Work item =>
Every entry below must be retyped exactly, and the pictures must be left out.

Stored data:
───
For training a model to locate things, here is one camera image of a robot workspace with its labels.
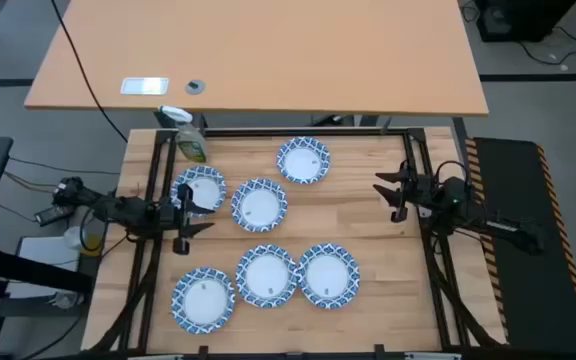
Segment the clear plastic cup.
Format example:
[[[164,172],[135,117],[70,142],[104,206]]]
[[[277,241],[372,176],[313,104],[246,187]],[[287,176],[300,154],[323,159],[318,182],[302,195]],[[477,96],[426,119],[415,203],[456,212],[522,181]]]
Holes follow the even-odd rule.
[[[102,251],[100,235],[81,230],[79,226],[68,228],[63,235],[66,246],[86,256],[98,256]]]

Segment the white box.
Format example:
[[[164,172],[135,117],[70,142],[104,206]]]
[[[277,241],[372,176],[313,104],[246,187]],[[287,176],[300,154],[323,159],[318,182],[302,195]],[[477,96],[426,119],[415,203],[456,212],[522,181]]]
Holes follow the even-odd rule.
[[[70,271],[78,270],[80,258],[79,251],[70,248],[62,237],[23,237],[17,254],[22,258]],[[22,283],[19,280],[9,281],[6,292],[12,299],[52,298],[59,293],[70,294],[69,290]]]

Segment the black computer tower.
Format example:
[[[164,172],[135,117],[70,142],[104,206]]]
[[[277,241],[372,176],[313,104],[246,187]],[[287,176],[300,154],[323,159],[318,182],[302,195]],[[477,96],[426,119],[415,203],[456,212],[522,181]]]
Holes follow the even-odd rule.
[[[483,42],[539,42],[576,0],[474,0],[476,26]]]

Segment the black mat with hazard stripes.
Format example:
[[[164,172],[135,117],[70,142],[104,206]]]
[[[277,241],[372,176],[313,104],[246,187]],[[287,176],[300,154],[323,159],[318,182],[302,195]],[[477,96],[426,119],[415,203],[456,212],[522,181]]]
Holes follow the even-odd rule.
[[[493,138],[465,143],[488,213],[535,226],[544,243],[532,256],[506,240],[484,241],[507,341],[516,349],[576,353],[576,266],[543,148]]]

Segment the spray bottle with white trigger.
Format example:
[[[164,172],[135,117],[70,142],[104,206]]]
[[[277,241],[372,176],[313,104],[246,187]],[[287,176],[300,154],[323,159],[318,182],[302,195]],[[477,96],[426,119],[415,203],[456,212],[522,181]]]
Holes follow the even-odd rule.
[[[203,135],[193,125],[193,115],[178,107],[162,105],[159,111],[177,129],[176,144],[184,156],[196,163],[207,162],[207,148]]]

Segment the black power adapter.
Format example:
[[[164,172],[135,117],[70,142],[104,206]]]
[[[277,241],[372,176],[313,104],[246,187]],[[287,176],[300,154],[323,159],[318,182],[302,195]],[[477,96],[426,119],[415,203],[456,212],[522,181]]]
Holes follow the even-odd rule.
[[[69,219],[75,211],[76,207],[72,205],[53,205],[35,213],[34,218],[40,227],[44,227],[60,220]]]

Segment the blue patterned paper bowl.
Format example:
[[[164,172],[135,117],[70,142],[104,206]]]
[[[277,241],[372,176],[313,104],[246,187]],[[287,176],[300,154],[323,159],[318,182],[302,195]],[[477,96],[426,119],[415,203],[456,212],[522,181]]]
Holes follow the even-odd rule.
[[[297,275],[302,293],[321,309],[346,307],[360,288],[357,260],[346,248],[334,243],[308,248],[300,257]]]
[[[294,295],[297,264],[276,244],[262,244],[247,250],[239,262],[235,281],[240,297],[257,308],[278,308]]]
[[[270,232],[278,227],[288,210],[283,187],[269,178],[254,178],[242,183],[231,197],[234,222],[248,232]]]
[[[178,187],[187,184],[193,190],[193,202],[199,207],[217,210],[225,200],[227,186],[224,176],[210,166],[195,166],[181,172],[170,191],[171,203],[181,207]]]
[[[174,286],[171,314],[175,323],[193,335],[218,331],[234,313],[235,292],[228,275],[212,267],[186,273]]]
[[[288,181],[296,184],[320,182],[331,167],[328,147],[314,137],[299,136],[283,143],[276,164]]]

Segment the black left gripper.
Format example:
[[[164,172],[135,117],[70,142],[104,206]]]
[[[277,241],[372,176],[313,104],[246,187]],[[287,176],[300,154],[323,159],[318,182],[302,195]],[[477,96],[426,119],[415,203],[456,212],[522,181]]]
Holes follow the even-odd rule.
[[[203,208],[193,201],[193,190],[188,184],[177,187],[177,198],[180,201],[180,210],[177,209],[170,197],[163,197],[160,204],[160,227],[163,231],[174,230],[177,236],[173,239],[172,250],[178,255],[188,255],[190,252],[190,239],[203,230],[213,226],[213,223],[190,224],[185,213],[194,215],[213,214],[213,209]]]

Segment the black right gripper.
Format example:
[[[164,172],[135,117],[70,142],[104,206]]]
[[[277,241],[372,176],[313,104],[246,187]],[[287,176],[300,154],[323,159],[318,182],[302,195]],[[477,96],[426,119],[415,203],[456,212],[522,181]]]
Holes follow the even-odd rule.
[[[429,206],[431,177],[419,175],[416,168],[411,166],[407,160],[400,164],[398,172],[376,173],[376,176],[390,183],[400,183],[400,187],[396,190],[377,184],[373,185],[373,188],[386,200],[388,205],[395,208],[391,214],[393,223],[401,223],[407,219],[407,203],[415,205],[417,210],[419,205],[428,208],[433,215],[433,210]]]

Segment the orange wooden desk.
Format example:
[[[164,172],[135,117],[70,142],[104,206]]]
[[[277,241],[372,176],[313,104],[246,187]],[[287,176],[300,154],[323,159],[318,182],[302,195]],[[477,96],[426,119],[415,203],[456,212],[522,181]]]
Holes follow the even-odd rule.
[[[63,19],[29,108],[488,112],[457,0],[71,0]],[[127,77],[167,93],[122,95]]]
───
Response to this exercise =>
For training a model to locate things, here is one camera image of a robot workspace with its labels.
Segment the clear plastic cup.
Format example:
[[[164,172],[135,117],[70,142],[104,206]]]
[[[277,241],[372,176],[313,104],[246,187]],[[287,176],[300,154],[323,159],[318,182],[302,195]],[[477,96],[426,119],[415,203],[456,212],[522,181]]]
Holes follow the even-odd rule.
[[[102,251],[100,235],[81,230],[79,226],[68,228],[63,235],[66,246],[86,256],[98,256]]]

Segment the white box.
Format example:
[[[164,172],[135,117],[70,142],[104,206]]]
[[[277,241],[372,176],[313,104],[246,187]],[[287,176],[300,154],[323,159],[318,182],[302,195]],[[477,96],[426,119],[415,203],[456,212],[522,181]]]
Holes follow the even-odd rule.
[[[70,271],[78,270],[80,258],[79,251],[70,248],[62,237],[23,237],[17,254],[22,258]],[[22,283],[19,280],[9,281],[6,292],[12,299],[52,298],[59,293],[70,294],[69,290]]]

Segment the black computer tower.
Format example:
[[[164,172],[135,117],[70,142],[104,206]]]
[[[277,241],[372,176],[313,104],[246,187]],[[287,176],[300,154],[323,159],[318,182],[302,195]],[[477,96],[426,119],[415,203],[456,212],[522,181]]]
Holes follow the even-odd rule.
[[[483,42],[539,42],[576,0],[474,0],[476,26]]]

Segment the black mat with hazard stripes.
Format example:
[[[164,172],[135,117],[70,142],[104,206]]]
[[[277,241],[372,176],[313,104],[246,187]],[[287,176],[300,154],[323,159],[318,182],[302,195]],[[477,96],[426,119],[415,203],[456,212],[522,181]]]
Holes follow the even-odd rule.
[[[493,138],[465,143],[488,213],[535,226],[544,243],[532,256],[506,240],[484,241],[507,341],[516,349],[576,353],[576,266],[543,148]]]

Segment the spray bottle with white trigger.
Format example:
[[[164,172],[135,117],[70,142],[104,206]]]
[[[277,241],[372,176],[313,104],[246,187]],[[287,176],[300,154],[323,159],[318,182],[302,195]],[[477,96],[426,119],[415,203],[456,212],[522,181]]]
Holes follow the even-odd rule.
[[[203,135],[193,125],[193,115],[178,107],[162,105],[159,111],[177,129],[176,144],[184,156],[196,163],[207,162],[207,148]]]

Segment the black power adapter.
Format example:
[[[164,172],[135,117],[70,142],[104,206]]]
[[[277,241],[372,176],[313,104],[246,187]],[[287,176],[300,154],[323,159],[318,182],[302,195]],[[477,96],[426,119],[415,203],[456,212],[522,181]]]
Holes follow the even-odd rule.
[[[69,219],[75,211],[76,207],[72,205],[53,205],[35,213],[34,218],[40,227],[44,227],[60,220]]]

Segment the blue patterned paper bowl.
Format example:
[[[164,172],[135,117],[70,142],[104,206]]]
[[[277,241],[372,176],[313,104],[246,187]],[[287,176],[300,154],[323,159],[318,182],[302,195]],[[477,96],[426,119],[415,203],[456,212],[522,181]]]
Holes follow the even-odd rule.
[[[297,275],[302,293],[321,309],[346,307],[360,288],[357,260],[346,248],[334,243],[308,248],[300,257]]]
[[[294,295],[297,264],[276,244],[262,244],[247,250],[239,262],[235,281],[240,297],[257,308],[278,308]]]
[[[270,232],[278,227],[288,210],[283,187],[269,178],[254,178],[242,183],[231,197],[234,222],[248,232]]]
[[[178,187],[187,184],[193,190],[193,202],[199,207],[217,210],[225,200],[227,186],[224,176],[210,166],[195,166],[181,172],[170,191],[171,203],[181,207]]]
[[[174,286],[171,314],[175,323],[193,335],[218,331],[234,313],[235,292],[228,275],[212,267],[186,273]]]
[[[288,181],[296,184],[320,182],[331,167],[328,147],[314,137],[299,136],[283,143],[276,164]]]

Segment the black left gripper.
Format example:
[[[164,172],[135,117],[70,142],[104,206]]]
[[[277,241],[372,176],[313,104],[246,187]],[[287,176],[300,154],[323,159],[318,182],[302,195]],[[477,96],[426,119],[415,203],[456,212],[522,181]]]
Holes follow the even-odd rule.
[[[203,208],[193,201],[193,190],[188,184],[177,187],[177,198],[180,201],[180,210],[177,209],[170,197],[163,197],[160,204],[160,227],[163,231],[174,230],[177,236],[173,239],[172,250],[178,255],[188,255],[190,252],[190,239],[203,230],[213,226],[213,223],[190,224],[185,213],[194,215],[213,214],[213,209]]]

Segment the black right gripper.
Format example:
[[[164,172],[135,117],[70,142],[104,206]]]
[[[277,241],[372,176],[313,104],[246,187]],[[287,176],[300,154],[323,159],[318,182],[302,195]],[[477,96],[426,119],[415,203],[456,212],[522,181]]]
Holes follow the even-odd rule.
[[[429,206],[431,177],[419,175],[416,168],[411,166],[407,160],[400,164],[398,172],[376,173],[376,176],[390,183],[400,183],[400,187],[396,190],[377,184],[373,185],[373,188],[386,200],[388,205],[395,208],[391,214],[393,223],[401,223],[407,219],[407,203],[415,205],[417,210],[419,205],[428,208],[433,215],[433,210]]]

Segment the orange wooden desk.
Format example:
[[[164,172],[135,117],[70,142],[104,206]]]
[[[277,241],[372,176],[313,104],[246,187]],[[287,176],[300,154],[323,159],[318,182],[302,195]],[[477,96],[426,119],[415,203],[456,212],[522,181]]]
Holes follow the even-odd rule.
[[[63,19],[29,108],[488,112],[457,0],[71,0]],[[127,77],[167,93],[122,95]]]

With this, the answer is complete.